The problem » The answer is the set of lines that include "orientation", copied from the data below.

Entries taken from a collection

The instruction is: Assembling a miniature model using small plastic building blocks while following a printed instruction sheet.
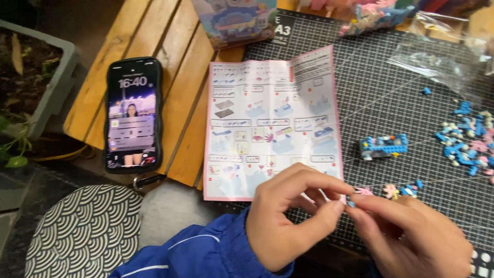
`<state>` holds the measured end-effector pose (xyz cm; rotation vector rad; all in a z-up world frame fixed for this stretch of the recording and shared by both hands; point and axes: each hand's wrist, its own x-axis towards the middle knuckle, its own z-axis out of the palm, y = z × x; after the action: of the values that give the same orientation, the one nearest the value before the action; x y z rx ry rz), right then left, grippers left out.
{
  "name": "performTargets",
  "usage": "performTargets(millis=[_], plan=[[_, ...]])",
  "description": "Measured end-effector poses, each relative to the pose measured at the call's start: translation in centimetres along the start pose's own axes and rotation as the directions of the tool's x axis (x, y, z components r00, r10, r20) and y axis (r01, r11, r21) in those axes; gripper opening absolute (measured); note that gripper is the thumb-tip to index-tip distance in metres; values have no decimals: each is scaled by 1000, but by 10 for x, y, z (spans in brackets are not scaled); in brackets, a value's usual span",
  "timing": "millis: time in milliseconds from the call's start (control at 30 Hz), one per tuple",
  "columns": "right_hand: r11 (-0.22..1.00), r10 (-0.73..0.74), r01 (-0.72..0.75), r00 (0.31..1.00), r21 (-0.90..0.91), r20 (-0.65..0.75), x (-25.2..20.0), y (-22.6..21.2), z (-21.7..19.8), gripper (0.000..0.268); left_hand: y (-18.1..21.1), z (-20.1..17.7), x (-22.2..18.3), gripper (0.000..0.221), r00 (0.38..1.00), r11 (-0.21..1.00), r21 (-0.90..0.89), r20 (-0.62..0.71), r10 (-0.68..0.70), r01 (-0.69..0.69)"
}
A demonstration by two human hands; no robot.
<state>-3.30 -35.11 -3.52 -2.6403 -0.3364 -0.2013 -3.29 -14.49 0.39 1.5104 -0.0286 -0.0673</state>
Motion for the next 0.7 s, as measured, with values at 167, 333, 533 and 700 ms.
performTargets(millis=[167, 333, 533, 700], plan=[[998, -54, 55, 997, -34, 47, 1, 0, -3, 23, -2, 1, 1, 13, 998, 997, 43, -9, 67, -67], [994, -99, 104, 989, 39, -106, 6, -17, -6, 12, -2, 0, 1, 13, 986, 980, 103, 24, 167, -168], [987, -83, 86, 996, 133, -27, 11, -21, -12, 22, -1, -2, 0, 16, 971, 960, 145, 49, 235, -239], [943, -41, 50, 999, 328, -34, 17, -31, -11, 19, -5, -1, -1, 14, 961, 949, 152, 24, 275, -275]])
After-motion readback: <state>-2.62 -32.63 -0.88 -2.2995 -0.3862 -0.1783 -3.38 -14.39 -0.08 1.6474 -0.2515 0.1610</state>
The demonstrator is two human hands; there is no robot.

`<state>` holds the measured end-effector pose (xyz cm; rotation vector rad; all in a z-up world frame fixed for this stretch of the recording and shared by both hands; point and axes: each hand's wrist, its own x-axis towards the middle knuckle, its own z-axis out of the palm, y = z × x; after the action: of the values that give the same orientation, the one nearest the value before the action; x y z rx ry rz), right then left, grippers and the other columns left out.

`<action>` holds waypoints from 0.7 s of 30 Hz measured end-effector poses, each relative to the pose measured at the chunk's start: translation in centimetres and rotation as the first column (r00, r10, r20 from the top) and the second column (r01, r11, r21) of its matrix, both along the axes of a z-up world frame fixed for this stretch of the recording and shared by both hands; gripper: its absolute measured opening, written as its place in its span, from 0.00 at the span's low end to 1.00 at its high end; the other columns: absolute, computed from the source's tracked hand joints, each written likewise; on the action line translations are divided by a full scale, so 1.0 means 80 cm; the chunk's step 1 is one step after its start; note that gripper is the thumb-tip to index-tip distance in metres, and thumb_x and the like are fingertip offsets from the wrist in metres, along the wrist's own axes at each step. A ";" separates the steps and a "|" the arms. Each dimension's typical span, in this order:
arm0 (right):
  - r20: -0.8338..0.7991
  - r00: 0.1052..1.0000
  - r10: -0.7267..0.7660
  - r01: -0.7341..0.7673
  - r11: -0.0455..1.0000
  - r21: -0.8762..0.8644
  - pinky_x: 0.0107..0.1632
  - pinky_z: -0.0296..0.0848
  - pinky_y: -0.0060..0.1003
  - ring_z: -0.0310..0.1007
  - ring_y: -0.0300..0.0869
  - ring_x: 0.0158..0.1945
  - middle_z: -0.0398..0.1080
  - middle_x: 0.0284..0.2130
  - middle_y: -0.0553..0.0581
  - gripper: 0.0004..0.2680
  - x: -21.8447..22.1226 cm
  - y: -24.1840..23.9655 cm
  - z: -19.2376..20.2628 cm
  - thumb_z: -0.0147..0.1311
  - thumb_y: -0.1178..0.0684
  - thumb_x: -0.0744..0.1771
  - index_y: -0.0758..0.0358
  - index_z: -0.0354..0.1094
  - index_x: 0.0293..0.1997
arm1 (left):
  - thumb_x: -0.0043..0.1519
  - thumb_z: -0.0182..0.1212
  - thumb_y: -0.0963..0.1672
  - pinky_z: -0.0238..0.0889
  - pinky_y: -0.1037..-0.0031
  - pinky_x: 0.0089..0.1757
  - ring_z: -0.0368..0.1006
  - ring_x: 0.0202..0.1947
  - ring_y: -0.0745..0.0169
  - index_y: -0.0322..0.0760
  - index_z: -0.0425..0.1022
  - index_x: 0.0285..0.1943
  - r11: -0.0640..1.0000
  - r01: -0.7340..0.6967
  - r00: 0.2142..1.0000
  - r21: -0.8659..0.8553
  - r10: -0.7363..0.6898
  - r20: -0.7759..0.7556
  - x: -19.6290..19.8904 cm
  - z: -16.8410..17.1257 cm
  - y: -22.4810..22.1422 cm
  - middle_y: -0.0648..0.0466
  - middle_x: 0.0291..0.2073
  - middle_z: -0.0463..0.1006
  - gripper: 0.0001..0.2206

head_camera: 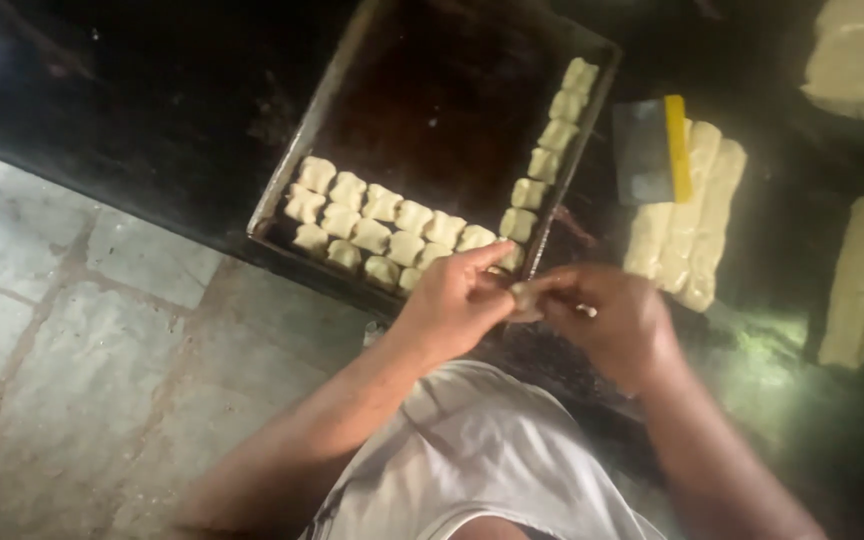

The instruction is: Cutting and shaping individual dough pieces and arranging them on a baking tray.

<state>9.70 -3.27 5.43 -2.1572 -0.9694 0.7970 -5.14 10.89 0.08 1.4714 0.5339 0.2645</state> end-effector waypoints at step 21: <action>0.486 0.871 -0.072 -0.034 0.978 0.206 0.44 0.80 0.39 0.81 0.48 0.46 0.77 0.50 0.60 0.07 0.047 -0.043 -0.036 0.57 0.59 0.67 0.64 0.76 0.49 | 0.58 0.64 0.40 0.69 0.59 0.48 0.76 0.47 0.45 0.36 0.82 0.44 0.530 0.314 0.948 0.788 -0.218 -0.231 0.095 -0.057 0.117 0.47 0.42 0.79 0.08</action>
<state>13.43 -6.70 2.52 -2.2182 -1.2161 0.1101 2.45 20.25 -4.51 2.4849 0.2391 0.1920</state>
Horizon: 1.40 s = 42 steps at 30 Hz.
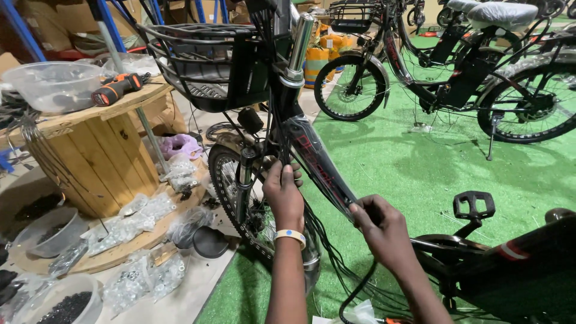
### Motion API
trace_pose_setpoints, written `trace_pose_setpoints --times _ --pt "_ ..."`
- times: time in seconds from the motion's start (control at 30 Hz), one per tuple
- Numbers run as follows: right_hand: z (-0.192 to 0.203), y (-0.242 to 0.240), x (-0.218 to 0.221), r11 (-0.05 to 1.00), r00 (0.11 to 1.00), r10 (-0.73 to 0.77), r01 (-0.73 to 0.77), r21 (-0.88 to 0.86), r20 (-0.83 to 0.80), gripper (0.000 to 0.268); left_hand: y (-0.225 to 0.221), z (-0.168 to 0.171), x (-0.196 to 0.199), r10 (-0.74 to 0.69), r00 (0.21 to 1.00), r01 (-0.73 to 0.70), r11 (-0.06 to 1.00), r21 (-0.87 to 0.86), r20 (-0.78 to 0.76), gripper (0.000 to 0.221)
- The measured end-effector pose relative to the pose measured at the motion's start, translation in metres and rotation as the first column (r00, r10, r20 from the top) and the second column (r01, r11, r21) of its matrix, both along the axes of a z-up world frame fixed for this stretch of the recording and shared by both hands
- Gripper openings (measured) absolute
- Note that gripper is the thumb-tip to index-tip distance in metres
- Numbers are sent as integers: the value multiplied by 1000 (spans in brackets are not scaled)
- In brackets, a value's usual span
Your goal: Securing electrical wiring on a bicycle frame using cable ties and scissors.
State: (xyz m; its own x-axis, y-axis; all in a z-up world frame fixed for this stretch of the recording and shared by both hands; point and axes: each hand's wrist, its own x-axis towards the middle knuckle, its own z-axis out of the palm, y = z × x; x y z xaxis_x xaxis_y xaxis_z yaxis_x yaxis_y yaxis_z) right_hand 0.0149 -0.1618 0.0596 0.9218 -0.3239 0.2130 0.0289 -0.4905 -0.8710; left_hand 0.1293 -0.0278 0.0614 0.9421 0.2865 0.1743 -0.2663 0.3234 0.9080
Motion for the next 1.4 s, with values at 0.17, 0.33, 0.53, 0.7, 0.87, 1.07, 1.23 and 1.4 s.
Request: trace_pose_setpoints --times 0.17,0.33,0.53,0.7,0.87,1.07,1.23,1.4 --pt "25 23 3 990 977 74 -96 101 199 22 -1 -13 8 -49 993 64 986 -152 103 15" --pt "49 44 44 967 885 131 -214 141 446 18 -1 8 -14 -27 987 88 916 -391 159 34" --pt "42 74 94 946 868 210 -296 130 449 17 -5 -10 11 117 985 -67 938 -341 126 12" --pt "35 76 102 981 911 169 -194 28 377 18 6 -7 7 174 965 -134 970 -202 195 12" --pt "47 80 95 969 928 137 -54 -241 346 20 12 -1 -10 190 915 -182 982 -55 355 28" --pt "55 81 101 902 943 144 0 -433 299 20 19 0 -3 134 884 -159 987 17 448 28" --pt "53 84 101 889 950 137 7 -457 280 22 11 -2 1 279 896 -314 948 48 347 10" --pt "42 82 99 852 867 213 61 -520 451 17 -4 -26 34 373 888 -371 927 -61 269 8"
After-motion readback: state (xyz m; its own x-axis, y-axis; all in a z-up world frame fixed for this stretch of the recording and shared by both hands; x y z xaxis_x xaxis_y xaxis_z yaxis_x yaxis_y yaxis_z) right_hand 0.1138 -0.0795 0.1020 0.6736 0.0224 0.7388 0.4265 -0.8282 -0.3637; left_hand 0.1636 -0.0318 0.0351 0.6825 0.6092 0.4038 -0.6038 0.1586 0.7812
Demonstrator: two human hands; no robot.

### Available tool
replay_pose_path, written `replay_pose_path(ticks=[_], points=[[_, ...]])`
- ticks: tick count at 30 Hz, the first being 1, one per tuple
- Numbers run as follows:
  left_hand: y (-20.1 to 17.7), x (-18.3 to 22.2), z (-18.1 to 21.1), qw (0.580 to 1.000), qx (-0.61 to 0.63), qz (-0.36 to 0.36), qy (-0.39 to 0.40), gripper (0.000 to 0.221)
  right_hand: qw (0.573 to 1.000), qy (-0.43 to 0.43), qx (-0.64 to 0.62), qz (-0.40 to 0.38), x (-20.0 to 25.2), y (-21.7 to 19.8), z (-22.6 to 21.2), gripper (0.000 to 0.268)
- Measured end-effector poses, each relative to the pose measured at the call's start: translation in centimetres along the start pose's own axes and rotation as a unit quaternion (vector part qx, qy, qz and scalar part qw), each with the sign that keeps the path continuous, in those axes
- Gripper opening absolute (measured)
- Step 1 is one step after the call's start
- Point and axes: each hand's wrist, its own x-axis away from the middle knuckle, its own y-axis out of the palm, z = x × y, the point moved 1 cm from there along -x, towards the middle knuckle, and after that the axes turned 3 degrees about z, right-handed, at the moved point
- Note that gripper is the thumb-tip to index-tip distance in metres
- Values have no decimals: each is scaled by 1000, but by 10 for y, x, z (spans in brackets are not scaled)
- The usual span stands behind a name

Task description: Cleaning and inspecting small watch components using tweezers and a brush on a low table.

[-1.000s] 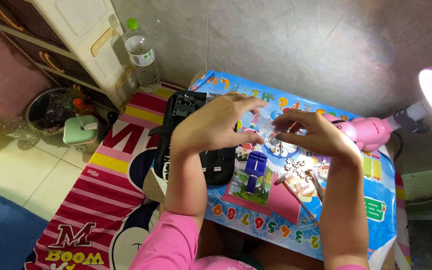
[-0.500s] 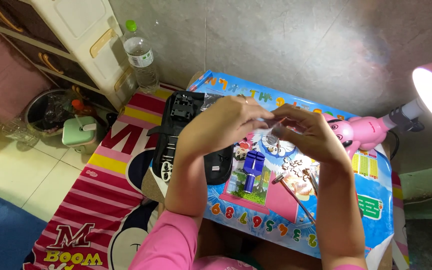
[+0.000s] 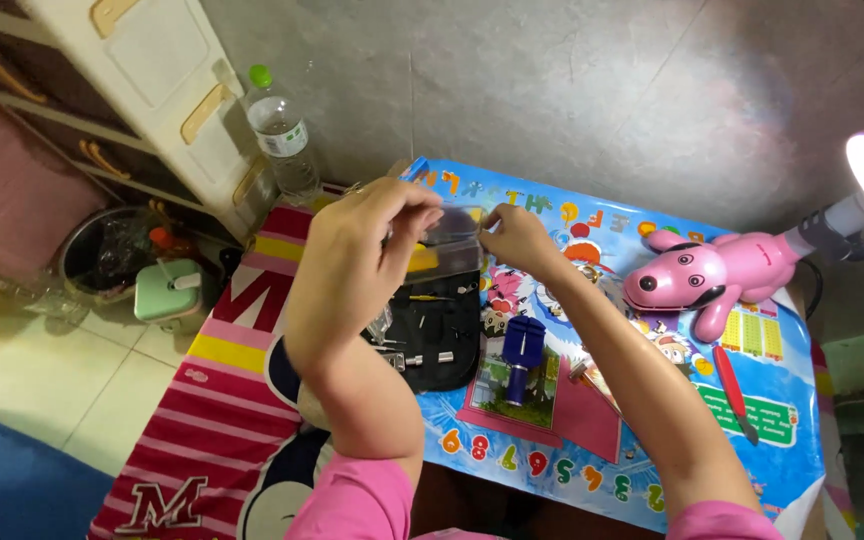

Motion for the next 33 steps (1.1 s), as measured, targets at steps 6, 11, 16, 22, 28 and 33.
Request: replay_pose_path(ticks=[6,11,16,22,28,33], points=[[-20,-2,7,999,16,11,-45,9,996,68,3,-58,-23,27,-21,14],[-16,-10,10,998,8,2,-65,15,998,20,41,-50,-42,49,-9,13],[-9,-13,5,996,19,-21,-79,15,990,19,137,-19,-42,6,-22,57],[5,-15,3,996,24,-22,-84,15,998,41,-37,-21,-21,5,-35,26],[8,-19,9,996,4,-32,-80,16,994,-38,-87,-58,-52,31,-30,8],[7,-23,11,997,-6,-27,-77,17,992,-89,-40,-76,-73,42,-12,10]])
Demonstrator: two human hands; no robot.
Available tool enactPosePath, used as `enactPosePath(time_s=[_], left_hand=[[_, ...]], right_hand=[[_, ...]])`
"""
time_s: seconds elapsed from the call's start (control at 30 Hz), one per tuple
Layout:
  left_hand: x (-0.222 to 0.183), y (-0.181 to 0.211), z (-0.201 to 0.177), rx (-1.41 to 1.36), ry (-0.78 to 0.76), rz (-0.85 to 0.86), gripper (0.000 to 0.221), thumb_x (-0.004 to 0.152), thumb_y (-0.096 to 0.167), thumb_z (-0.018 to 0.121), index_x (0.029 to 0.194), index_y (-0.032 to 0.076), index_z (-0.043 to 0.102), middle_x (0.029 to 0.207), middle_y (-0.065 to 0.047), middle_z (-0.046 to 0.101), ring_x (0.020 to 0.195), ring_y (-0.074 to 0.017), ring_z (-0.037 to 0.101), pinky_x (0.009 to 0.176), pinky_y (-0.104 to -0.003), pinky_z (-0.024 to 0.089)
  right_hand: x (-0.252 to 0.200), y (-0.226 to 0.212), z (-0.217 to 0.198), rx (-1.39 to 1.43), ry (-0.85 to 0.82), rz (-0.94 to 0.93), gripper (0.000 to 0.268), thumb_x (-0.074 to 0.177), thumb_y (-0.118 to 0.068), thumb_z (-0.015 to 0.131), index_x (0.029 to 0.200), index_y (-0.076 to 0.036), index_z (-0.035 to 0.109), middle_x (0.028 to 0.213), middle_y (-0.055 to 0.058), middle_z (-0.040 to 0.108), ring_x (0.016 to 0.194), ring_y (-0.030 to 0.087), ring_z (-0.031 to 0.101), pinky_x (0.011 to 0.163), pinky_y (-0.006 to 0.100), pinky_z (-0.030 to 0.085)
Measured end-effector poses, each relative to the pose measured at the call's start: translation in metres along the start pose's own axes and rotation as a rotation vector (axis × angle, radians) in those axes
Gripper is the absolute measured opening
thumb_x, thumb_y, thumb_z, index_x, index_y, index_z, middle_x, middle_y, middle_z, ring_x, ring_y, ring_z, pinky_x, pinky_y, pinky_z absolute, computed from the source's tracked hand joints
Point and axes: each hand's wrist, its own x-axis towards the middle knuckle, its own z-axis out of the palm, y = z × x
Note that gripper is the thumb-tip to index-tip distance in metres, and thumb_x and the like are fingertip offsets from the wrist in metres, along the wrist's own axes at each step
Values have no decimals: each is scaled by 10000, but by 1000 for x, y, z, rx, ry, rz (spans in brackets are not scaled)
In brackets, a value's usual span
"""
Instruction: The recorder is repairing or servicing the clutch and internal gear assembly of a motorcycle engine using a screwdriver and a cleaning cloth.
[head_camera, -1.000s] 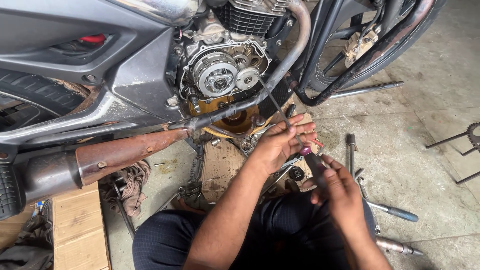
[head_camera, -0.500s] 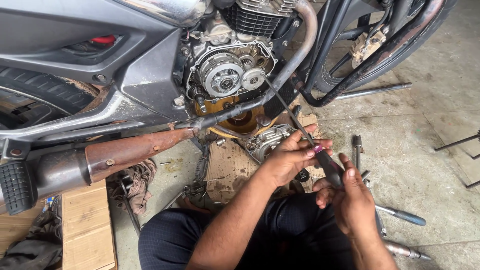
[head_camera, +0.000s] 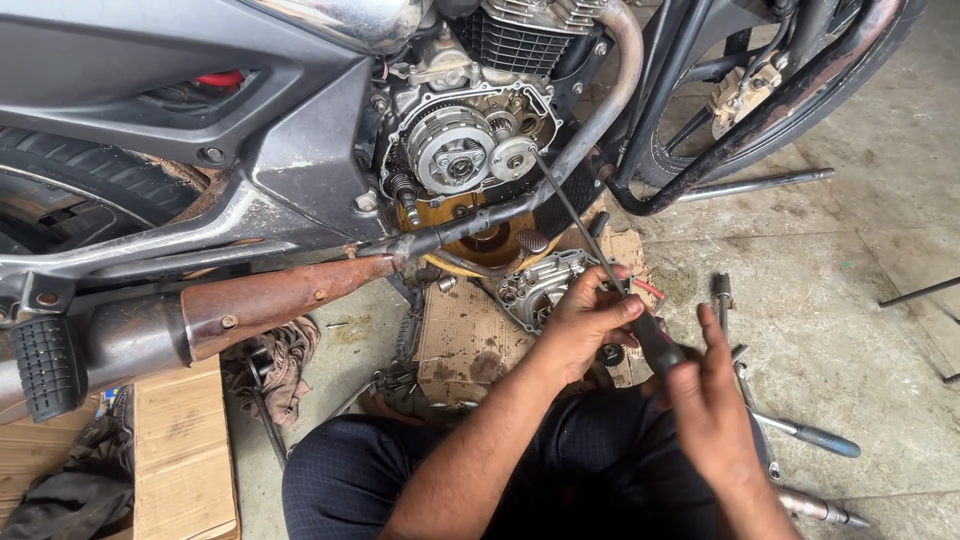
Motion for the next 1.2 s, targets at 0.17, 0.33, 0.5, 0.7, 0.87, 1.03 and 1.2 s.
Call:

Problem solution »
`<state>` holds the measured end-effector pose (xyz cm; rotation vector rad; all in a z-up world frame fixed for this stretch of the recording and shared by both hands; point and axes: each hand's wrist, its own x-axis towards the middle knuckle, its own z-axis out of the palm, y = z × x; after the action: of the values that give the same orientation, the one nearest the value before the action; x y z rx ry rz), right then left, grippers left out.
`<state>` holds the measured end-effector pose (xyz cm; rotation vector rad; all in a z-up world frame fixed for this stretch of the recording and shared by both hands; point and axes: each hand's wrist, its own x-axis towards the middle knuckle, its own z-axis out of the palm, y = z × x; after the action: of the values that give the same orientation, the one nearest the value before the action; x y z rx ry rz), right then left, grippers and the other columns left out.

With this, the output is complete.